Once infected, the “litel clergeon” shares his physical body with the Alma redemptoris; “twies a day it passed thurgh his throte” (548). The Prioress’s boy is simultaneously an instrument for the production of music and a host from which the Alma redemptoris continues to replicate. Even after the human body is murdered and cast in a privy, the musical instrument that shares the very same parts, the very same space, continues to produce and spread the Alma redemptoris. The song is not so much “embodied” within a human frame, but completely enmeshed with the organs and relations that we so anthropocentrically call human. Thus, when the body “with throte ykorven lay upright, / He Alma redemptoris gan to synge / So loude that al the place gan to rynge” (611-3), it is only a palimpsest of a human while it simultaneously expresses its full being as a musical instrument and sonorous body. When we acknowledge the subjective experience of the song, we encounter the child’s body as a chimera, a creature at once part human and part music. It is, to humans, a corpse, but to the Marian hymn, it is an able and resonant instrument. Amidst the muddle of mourning and the miraculous, the anti-Semitism and divine intervention that conclude the Prioress’s Tale, the Alma redemptoris simply persists; it retains its host body and perpetuates its being, still germinating, still infecting its audience and imbricating even the readers in its pathogenic net.

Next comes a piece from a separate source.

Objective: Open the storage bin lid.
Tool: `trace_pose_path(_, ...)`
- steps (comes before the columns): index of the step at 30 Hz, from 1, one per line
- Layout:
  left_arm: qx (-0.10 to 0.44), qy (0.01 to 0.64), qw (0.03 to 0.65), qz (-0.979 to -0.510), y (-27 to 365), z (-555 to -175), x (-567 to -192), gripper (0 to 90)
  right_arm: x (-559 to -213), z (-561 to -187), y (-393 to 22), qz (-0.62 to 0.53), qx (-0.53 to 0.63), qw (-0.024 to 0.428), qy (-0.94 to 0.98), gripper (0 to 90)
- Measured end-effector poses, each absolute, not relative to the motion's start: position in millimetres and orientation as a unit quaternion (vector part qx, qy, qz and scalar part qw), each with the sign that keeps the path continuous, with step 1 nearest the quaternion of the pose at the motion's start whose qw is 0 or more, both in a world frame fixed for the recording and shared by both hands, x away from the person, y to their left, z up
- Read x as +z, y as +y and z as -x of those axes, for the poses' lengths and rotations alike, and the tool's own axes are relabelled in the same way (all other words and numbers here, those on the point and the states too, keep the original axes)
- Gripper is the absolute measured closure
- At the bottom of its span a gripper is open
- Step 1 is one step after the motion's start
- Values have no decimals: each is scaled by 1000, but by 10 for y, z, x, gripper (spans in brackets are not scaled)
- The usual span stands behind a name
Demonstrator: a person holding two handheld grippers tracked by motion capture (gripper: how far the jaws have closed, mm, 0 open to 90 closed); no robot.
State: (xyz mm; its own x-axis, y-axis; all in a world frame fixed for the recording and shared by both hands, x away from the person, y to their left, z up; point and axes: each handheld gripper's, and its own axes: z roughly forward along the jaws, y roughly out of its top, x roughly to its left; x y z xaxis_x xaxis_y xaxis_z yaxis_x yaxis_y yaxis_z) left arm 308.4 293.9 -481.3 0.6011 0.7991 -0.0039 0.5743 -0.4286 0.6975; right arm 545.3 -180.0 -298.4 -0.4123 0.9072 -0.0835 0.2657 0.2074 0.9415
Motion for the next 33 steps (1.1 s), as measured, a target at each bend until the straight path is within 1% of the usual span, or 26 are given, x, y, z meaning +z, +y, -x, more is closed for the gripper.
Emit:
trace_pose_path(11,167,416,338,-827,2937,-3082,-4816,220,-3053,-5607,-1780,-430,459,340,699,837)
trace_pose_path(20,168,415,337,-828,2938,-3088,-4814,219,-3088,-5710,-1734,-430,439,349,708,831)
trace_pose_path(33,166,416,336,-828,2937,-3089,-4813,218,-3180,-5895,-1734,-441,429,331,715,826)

Thus, from the perspective of the Alma redemptoris, the human drama collapses and we find ourselves instead floundering about only for some form, some object, some instrument from which to manifest our sound, anything capable of producing our melody, anything which resonates or reverberates, moving like a plague which hungers only for perpetuity and transmission. A song sees no difference between life and death; it does not care for boundaries between the animate and the inanimate, but situates itself comfortably in the liminal space between the two. A musical body can be living or dead, often both; what is a harp, to our eyes, but a sonorous Frankenstein-like corpse of harvested tree and gut string, or, as Holsinger has illustrated, the crucified body of Jesus, his ribs and sinews like reverberating strings? (6) But for music, the harp is a mother, a sire, a creator; music finds life in death, just as the Alma Redemptoris perpetuates itself in the “ycorven” throat of a child’s corpse in the Prioress’s Tale.
1. Timothy Morton, The Ecological Thought (Harvard UP, 2010), 66.

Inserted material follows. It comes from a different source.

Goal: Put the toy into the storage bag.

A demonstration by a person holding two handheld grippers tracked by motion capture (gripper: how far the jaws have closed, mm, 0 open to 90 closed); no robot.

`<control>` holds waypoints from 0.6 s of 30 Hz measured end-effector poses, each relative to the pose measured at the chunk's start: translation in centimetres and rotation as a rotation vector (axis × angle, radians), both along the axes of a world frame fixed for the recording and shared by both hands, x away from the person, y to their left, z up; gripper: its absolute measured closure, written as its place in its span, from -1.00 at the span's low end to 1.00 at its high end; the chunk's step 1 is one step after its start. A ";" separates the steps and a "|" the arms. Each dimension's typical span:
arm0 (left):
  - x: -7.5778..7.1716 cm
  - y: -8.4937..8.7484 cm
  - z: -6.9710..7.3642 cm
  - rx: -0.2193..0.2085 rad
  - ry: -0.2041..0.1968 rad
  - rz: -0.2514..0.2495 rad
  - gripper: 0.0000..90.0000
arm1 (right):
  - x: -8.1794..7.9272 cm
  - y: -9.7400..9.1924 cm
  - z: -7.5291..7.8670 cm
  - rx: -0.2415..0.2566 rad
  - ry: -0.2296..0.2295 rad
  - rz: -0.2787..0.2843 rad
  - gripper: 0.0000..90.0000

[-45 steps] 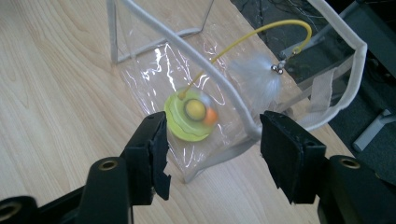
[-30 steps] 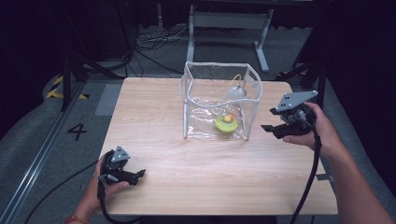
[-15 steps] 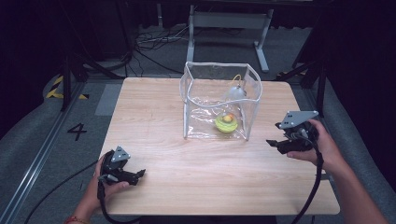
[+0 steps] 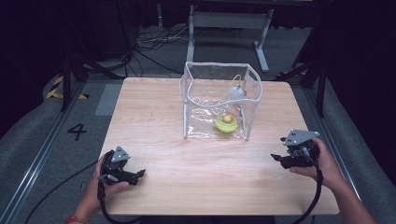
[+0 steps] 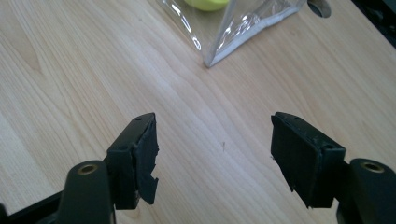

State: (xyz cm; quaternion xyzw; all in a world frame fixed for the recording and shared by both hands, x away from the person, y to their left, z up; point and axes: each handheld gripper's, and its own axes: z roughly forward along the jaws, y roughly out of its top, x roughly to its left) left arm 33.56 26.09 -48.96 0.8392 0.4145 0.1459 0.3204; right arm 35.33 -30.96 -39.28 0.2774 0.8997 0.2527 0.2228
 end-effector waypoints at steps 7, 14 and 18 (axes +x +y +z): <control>0.0 0.0 0.0 0.000 0.000 0.003 -0.97 | -0.8 -1.9 -3.2 0.052 -0.002 -0.016 -0.35; 0.0 0.0 0.0 -0.001 0.000 0.006 -0.97 | -1.3 -4.2 -5.2 0.144 -0.019 -0.085 -0.42; -0.1 -0.1 0.0 0.001 -0.002 0.016 -0.98 | -1.7 -5.9 -6.6 0.201 -0.021 -0.144 -0.45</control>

2. Ian Bogost, Alien Phenomenology, or what it’s like to be a thing (Minneapolis: University of Minnesota Press, 2012), 100.
3. Bruce Holsinger, Music, Body and Desire in Medieval Culture: Hildegard of Bingen to Chaucer (Stanford: Stanford UP, 2001), 291.
4. I defend my decision to use an extended metaphor by citing Bogost himself, who argues that “alien phenomenology accepts that the subjective character of experiences cannot be fully recuperated objectively…[thus] the only way to perform alien phenomenology is by analogy” (Alien Phenomenology, 64).
5. The Canterbury Tales, VII 520. All quotations from Prioress’s Tale are taken from Larry D. Benson, gen. ed., The Riverside Chaucer (Boston: Houghton Mifflin, 1987).
6. Holsinger, Music, Body and Desire. See Ch. 5, “The Musical Body in Pain: Passion, Percussion, and Melody in Thirteenth-Century Religious Practice.”